:: ACTION ITEM ::
Please retype the data in full and exactly; the pictures are not part of the copy.

=== SOURCE DATA ===

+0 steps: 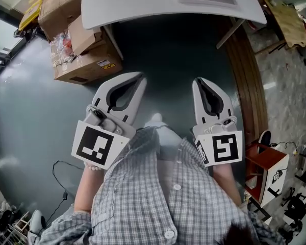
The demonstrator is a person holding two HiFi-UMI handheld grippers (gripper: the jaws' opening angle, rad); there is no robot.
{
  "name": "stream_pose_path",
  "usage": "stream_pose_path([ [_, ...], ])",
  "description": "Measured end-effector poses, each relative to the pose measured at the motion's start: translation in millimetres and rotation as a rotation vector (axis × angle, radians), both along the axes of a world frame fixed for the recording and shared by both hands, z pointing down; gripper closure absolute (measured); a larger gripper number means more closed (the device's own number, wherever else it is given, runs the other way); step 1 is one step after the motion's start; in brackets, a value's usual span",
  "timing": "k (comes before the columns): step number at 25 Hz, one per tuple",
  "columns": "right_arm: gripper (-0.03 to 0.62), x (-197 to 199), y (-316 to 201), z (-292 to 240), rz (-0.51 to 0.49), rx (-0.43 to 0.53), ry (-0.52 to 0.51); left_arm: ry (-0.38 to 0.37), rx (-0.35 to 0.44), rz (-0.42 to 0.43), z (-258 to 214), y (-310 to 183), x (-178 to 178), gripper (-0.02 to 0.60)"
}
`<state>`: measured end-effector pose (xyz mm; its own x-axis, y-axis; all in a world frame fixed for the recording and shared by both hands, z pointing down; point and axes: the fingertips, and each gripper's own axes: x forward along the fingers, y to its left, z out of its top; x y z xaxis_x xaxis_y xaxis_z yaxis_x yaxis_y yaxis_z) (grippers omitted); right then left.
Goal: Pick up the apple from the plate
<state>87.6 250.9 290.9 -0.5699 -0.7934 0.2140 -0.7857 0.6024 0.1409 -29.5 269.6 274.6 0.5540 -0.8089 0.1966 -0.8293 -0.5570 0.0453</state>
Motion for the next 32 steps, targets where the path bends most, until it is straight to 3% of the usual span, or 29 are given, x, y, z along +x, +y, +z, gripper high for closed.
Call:
stream_pose_path([
  [18,0.565,40,-34,7,0.097,0.005,-0.015,-0.006,0.022,0.052,3,-39,27,0.571],
  [32,0.565,47,-105,9,0.206,-0.002,0.007,0.008,0.015,0.168,6,-132,38,0.571],
])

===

:: RESPONSE BELOW ::
+0 steps: 
The demonstrator is a person holding two HiFi-UMI handheld grippers (gripper: the jaws' opening angle, rad); there is no robot.
{
  "name": "stream_pose_path",
  "usage": "stream_pose_path([ [_, ...], ])",
  "description": "Measured end-effector poses, each relative to the pose measured at the motion's start: translation in millimetres and rotation as a rotation vector (axis × angle, radians), both along the axes of a world frame fixed for the recording and shared by both hands, z pointing down; gripper closure absolute (measured); a larger gripper number means more closed (the device's own number, wherever else it is given, runs the other way); step 1 is one step after the motion's start; in brackets, a value's usual span",
  "timing": "k (comes before the columns): step number at 25 Hz, one per tuple",
  "columns": "right_arm: gripper (-0.03 to 0.62), x (-197 to 199), y (-316 to 201), z (-292 to 240), rz (-0.51 to 0.49), rx (-0.43 to 0.53), ry (-0.52 to 0.51); left_arm: ry (-0.38 to 0.37), rx (-0.35 to 0.44), rz (-0.42 to 0.43), z (-258 to 214), y (-310 to 183), x (-178 to 178), gripper (-0.02 to 0.60)"
}
`<state>`: measured end-effector pose (xyz mm; its own x-axis, y-axis; all in a world frame fixed for the recording and shared by both hands, z pointing down; point and axes: the fingertips, and each gripper's own axes: x forward along the fingers, y to its left, z out of its top; x y z xaxis_x xaxis_y xaxis_z yaxis_x yaxis_y yaxis_z) (grippers omitted); right then left.
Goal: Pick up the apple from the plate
<state>87.6 250.9 290.9 -0.5699 -0.7934 0.2140 -0.7857 0.6024 0.1409 -29.5 269.6 274.6 0.5540 -0.8089 0.1966 -0.8293 -0.5570 0.0453</state>
Motion for the next 32 steps, targets where the path bends most, until it is straight to 3% of the usual span, or 29 are given, x, y, z along +x, +y, +z, gripper high for closed.
Call:
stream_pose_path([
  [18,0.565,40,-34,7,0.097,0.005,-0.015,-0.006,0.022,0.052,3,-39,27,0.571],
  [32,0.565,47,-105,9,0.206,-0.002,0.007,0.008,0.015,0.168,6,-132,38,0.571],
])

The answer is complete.